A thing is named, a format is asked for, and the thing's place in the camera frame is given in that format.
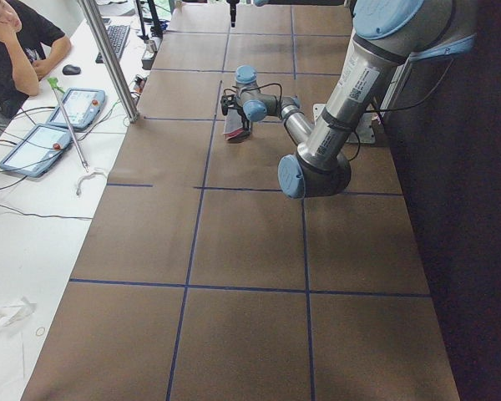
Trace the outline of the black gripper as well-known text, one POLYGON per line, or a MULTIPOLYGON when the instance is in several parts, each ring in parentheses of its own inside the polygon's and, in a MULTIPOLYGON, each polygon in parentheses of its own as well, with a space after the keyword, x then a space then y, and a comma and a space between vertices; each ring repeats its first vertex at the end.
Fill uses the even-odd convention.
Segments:
MULTIPOLYGON (((228 0, 228 4, 230 6, 230 26, 234 28, 237 18, 237 0, 228 0)), ((237 99, 237 91, 235 89, 224 89, 222 91, 220 107, 221 113, 224 116, 227 116, 231 110, 240 114, 241 106, 238 104, 237 99)))

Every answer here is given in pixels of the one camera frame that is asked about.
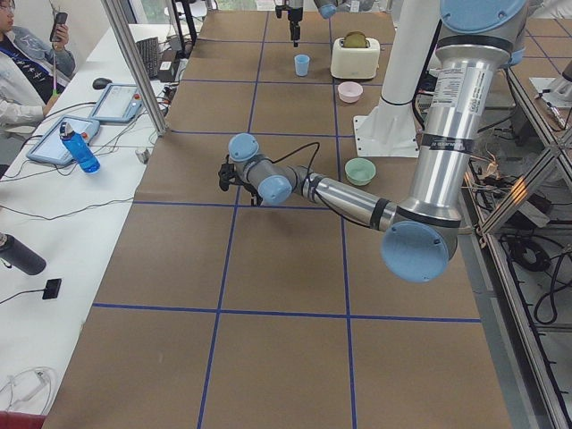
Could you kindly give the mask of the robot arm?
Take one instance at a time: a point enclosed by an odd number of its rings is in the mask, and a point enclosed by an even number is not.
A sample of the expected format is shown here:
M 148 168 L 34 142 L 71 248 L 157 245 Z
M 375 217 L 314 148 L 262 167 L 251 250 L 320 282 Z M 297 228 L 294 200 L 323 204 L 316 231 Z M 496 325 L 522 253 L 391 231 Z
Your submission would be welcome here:
M 248 133 L 229 143 L 219 184 L 239 185 L 258 203 L 292 194 L 381 231 L 381 257 L 409 282 L 440 276 L 455 254 L 458 194 L 493 75 L 518 63 L 526 1 L 407 1 L 378 105 L 354 128 L 362 156 L 415 156 L 408 196 L 398 203 L 327 178 L 310 166 L 283 166 Z
M 323 19 L 330 19 L 338 12 L 368 12 L 372 9 L 374 1 L 370 0 L 315 0 L 314 5 Z M 300 23 L 303 21 L 304 1 L 283 0 L 274 2 L 274 12 L 278 19 L 287 14 L 290 29 L 290 41 L 294 47 L 299 46 Z

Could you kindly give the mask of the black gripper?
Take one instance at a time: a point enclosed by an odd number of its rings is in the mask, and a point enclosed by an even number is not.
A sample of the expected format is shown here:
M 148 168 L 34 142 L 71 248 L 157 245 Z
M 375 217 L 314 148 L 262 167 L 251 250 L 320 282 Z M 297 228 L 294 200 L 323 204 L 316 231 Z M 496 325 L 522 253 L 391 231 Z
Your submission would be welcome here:
M 288 19 L 290 22 L 290 39 L 294 47 L 299 44 L 300 40 L 300 26 L 299 23 L 303 20 L 303 0 L 285 0 L 285 6 L 288 12 Z
M 258 193 L 256 187 L 246 182 L 242 182 L 241 187 L 250 194 L 250 203 L 252 206 L 261 206 L 263 198 Z

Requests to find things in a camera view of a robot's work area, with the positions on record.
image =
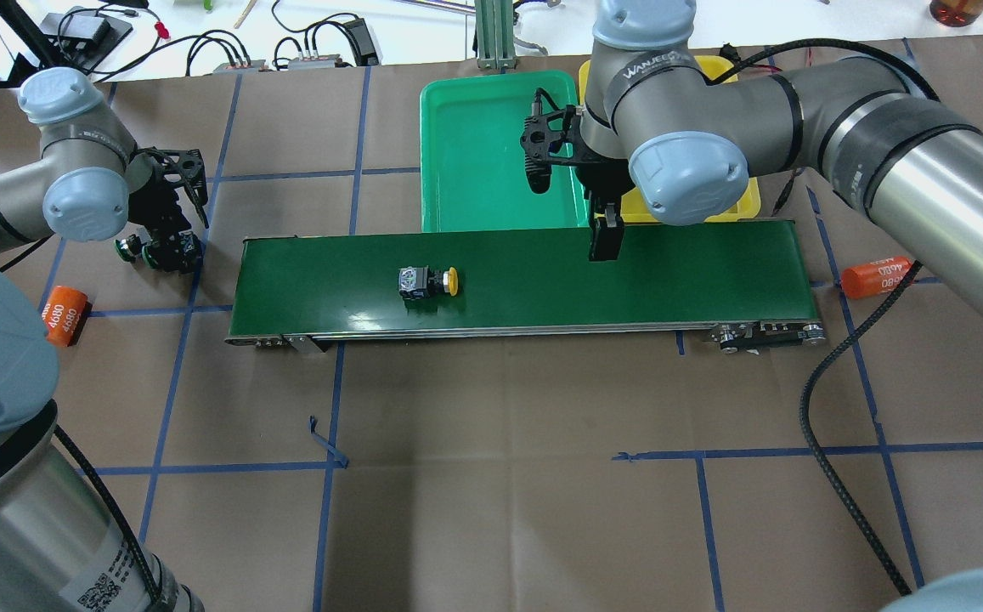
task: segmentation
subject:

== Task requirements ==
Read the listing. Copy each line that has the word "camera" in it.

== Finished task ==
A thing is named, a format is asked for, and the thing's place in the camera frame is given in that format.
Every answer here is given in pixels of the one camera frame that is asked about.
Requests to find things in a camera view of a robot's work area, with the positions on record.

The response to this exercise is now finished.